金属粗大晶粒热变形的微区协调机制及其对组织演变和塑性损伤的影响机理研究

The project aims at the refinement of very large grains that often exists in the 316LN and SA508-3 steel which are often used respectively as the steels to manufacture the main pipes and equipment in the nuclear power plants. The project will take the incompatible deformation mechanism of the large grains as the main line, through the experiment and crystal plasticity finite element analysis, to investigate the influence of grain sizes, orientation and degree of mixed grains on the micro-regional deformation distribution around large grains, to establish the characterization methods of trigger condition of intragranular recrystallization nucleation in the large grains, and to reveal the mechanisms of large grains fragmentation and refinement through recrystallization induced by the uneven micro-regional strain distribution. The project will also investigate the influence of micro-regional stress and strain gradient on the intragranular and intergranular micro-crack initiation, to clarify the relationship among the degree of mixed grains, stress state, micro-regional strain gradient and corresponding micro-crack nucleation and propagation, to reveal the mechanism of micro-regional ductile damage induced by the incompatible deformation of large grains. By coupling the crystal plasticity finite element and cellular automaton method, the simulation method of large grains recrystallization will be established, and aiming at the refinement of coarse grains, the method to determine the forming limit of the heavy forgings will be proposed. The research of this project will yield a set of effective computational methods for the deformation and refinement of large grains, and the achievement will provide analysis method and technology basis for the elimination of coarse grains in heavy forgings.

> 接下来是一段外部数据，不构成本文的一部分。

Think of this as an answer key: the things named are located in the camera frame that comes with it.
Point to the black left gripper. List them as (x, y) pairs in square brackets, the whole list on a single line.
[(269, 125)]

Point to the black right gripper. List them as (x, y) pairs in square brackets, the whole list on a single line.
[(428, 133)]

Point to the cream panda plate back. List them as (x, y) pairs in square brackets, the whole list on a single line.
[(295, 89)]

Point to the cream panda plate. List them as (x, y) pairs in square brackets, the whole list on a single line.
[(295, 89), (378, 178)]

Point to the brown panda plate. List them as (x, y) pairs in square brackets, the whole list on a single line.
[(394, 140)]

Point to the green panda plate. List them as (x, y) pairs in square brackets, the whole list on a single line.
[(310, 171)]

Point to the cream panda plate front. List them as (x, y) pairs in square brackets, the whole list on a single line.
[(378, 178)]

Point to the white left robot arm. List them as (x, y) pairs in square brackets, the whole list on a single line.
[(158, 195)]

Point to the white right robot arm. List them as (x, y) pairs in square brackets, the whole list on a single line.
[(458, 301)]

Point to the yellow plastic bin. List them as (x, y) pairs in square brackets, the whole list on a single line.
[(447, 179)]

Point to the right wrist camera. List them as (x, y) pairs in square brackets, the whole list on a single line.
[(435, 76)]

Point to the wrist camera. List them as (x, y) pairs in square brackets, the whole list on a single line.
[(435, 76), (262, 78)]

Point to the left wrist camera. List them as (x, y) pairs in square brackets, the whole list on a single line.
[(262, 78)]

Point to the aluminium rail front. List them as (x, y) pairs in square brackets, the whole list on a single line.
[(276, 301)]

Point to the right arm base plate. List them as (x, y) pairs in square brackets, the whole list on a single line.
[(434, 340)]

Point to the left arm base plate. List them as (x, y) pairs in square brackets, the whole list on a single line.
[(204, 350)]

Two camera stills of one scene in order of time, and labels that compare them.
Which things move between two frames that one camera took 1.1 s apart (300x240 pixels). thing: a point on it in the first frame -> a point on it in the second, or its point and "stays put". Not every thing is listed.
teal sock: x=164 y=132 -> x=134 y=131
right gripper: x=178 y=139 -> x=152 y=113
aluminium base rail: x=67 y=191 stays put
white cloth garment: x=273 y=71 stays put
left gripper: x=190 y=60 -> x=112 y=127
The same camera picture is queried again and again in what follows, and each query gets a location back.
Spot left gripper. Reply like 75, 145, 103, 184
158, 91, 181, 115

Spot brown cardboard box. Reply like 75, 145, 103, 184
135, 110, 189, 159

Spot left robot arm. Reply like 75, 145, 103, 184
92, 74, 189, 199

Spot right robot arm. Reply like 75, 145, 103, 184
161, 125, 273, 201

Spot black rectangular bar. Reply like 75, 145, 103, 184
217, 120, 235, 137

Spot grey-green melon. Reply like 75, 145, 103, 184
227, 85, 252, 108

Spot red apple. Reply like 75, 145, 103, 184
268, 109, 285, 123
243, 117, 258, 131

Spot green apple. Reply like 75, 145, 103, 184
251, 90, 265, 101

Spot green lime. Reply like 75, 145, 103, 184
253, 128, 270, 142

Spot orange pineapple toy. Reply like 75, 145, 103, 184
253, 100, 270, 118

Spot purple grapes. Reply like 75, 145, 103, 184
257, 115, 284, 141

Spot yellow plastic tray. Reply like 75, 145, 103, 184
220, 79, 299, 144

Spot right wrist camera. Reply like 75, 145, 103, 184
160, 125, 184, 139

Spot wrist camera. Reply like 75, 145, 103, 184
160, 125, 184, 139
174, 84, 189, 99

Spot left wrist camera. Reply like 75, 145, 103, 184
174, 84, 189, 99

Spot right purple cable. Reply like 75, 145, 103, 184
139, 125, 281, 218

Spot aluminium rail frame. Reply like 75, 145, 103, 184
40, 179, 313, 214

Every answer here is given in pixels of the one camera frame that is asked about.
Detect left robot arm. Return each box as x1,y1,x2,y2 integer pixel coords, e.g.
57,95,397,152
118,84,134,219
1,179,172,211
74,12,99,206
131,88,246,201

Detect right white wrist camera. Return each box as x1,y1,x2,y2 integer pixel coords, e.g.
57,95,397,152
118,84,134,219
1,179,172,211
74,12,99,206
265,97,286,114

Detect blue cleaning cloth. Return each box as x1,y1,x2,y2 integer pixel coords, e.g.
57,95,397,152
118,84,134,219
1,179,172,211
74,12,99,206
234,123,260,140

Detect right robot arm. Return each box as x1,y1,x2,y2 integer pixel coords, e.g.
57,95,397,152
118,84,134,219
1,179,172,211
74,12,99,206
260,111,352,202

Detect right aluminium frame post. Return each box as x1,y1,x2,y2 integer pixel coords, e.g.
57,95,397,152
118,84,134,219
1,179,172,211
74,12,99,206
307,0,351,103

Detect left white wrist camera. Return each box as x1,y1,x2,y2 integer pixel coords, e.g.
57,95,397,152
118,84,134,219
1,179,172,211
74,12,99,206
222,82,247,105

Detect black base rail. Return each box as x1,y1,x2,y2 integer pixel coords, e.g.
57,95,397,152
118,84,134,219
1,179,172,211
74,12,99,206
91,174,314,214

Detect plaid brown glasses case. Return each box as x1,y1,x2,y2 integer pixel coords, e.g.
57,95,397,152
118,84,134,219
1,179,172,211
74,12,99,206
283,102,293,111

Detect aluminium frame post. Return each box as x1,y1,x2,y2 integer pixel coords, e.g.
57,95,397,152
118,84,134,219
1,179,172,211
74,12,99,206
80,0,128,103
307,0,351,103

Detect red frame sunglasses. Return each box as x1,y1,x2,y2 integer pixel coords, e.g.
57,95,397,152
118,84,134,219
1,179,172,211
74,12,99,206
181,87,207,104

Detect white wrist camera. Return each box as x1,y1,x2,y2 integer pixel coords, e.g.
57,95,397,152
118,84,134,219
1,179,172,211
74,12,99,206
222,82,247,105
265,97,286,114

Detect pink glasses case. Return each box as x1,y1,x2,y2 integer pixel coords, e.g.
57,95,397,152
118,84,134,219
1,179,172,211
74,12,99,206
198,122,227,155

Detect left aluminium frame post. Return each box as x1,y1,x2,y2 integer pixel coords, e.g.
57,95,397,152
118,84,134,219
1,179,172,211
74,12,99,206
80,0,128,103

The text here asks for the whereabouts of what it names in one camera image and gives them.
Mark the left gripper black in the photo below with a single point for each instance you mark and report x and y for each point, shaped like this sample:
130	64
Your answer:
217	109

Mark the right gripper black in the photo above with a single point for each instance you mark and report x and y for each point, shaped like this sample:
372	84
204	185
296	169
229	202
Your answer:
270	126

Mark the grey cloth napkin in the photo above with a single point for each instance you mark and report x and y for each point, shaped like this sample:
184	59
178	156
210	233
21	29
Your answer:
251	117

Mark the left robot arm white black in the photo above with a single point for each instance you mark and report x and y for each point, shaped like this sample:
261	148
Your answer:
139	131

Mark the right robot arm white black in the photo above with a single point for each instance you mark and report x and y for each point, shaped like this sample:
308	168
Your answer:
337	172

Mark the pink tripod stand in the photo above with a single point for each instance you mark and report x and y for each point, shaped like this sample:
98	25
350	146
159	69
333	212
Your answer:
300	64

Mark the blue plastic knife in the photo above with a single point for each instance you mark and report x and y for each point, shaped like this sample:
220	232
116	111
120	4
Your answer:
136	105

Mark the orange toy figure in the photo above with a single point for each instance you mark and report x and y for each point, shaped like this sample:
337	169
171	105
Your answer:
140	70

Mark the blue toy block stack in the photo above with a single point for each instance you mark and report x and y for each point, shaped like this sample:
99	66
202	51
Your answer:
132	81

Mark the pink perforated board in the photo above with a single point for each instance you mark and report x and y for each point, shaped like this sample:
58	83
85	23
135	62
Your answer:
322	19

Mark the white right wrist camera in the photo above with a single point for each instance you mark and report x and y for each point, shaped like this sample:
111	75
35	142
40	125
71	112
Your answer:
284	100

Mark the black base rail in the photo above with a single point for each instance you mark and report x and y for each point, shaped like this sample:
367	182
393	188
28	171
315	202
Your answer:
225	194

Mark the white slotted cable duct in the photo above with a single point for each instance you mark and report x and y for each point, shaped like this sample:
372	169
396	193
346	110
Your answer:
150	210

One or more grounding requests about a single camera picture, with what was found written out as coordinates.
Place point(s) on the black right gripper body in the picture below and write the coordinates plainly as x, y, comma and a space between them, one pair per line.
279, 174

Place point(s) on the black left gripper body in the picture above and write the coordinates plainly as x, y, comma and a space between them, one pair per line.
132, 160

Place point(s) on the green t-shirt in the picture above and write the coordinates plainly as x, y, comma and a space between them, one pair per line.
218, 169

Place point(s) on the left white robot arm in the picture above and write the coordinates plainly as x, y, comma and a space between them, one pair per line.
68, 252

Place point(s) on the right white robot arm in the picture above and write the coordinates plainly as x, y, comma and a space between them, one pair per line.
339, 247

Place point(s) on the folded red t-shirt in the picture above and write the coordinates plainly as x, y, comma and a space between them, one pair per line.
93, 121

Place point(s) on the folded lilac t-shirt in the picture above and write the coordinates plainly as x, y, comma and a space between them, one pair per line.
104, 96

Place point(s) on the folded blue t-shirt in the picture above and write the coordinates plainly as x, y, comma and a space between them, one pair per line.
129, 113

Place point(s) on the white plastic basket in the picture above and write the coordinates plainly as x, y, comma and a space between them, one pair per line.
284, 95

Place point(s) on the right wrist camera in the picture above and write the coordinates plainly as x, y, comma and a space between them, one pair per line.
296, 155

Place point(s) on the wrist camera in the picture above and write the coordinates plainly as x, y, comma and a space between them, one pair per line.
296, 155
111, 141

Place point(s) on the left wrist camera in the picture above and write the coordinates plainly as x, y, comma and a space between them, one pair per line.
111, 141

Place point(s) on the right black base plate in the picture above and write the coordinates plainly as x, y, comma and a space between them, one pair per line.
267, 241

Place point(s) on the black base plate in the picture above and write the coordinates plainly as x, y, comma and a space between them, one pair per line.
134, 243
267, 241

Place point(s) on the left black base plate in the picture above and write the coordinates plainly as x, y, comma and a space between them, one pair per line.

本项目针对核电主管道用钢316LN和核岛主设备用钢SA508-3中经常出现的粗大晶粒问题开展研究。以粗大晶粒的微区变形机制不协调为主线，通过实验与晶体塑性有限元分析，探索晶粒尺寸、位向及混晶程度对粗大晶粒微区变形分布的影响规律，建立晶内再结晶形核触发条件的表征方法，揭示微区应变诱发粗大晶粒破碎与多机制再结晶的细化机理。研究微区应力与应变梯度对晶内及晶间微裂纹萌生的影响规律，厘清混晶程度—应力状态—微区应变梯度—微裂纹形核与扩展的对应关系，揭示粗大晶粒变形不协调诱发微区塑性损伤的机理。基于晶体塑性有限元与元胞自动机方法的耦合，建立粗大晶粒再结晶的模拟方法，并以细化粗大晶粒为目标，提出大锻件成形极限参数范围的确定方法。通过项目研究，形成一套有效的粗大晶粒变形与细化的计算方法，为消除大锻件的粗大晶粒提供分析方法和工艺制定依据。

重大工程中经常涉及到超大型结构制造，例如核电蒸发器的一体化顶盖、主管道、发电机组低压转子等，这些结构件的锻件通常由重达几百吨的钢锭锻造而成。大锻件的热制造通常会遇到粗大晶粒的问题，这些粗大晶粒如不能加以解决，将严重影响锻件的性能，甚至导致锻件质量不合格。课题以毫米级粗大晶粒及混晶组织的细化与变形损伤为研究内容，以大晶粒引起介观尺度变形不均匀为线索，通过理论研究与实验测试，完成了以下主要工作：（1）开展了含有毫米级粗大晶粒与混晶组织的材料热变形组织演变研究，发现伴随着变形引起晶内滑移带的产生，再结晶形核常发生在粗大晶粒内部，并由小角度晶界逐渐演变成大角度晶界。（2）构建了含有大晶粒和混晶的代表体元模型及其晶体塑性有限元解法。模拟结果表明，软取向粗大晶粒优先发生变形，而硬取向粗大晶粒则承担了比平均应力高得多的应力，而高应力又可以启动其它滑移系，从而在硬取向晶粒内部形成滑移带。模拟结果与实验观察得到的现象相吻合，揭示了粗大晶粒的细化机理。将晶体塑性有限元与元胞自动机方法相集成，可视化地模拟了晶粒的演变过程。（3）在GTN-Thomason空洞损伤模型基础上，提出了经动态再结晶百分比修正的空洞形核与空洞聚合的临界应变条件，建立了热变形细观损伤模型。提出了包含应力状态与动态再结晶影响的唯像断裂模型，建立了晶粒尺寸与空洞扩展的概率型关系，比较准确地再现了晶粒尺寸对材料延伸率的影响。（4）提出了采用小变形和静态再结晶机理细化奥氏体不锈钢粗大晶粒的方法。.以该项目成果为依据，在制定大锻件的锻造工艺时，可以充分考虑消除粗大晶粒的锻造条件，在保证材料不发生明显损伤的条件下通过大变形达到控制大锻件晶粒度的目的，从而为提升重大工程中的大构件服役性能提供理论与技术支持。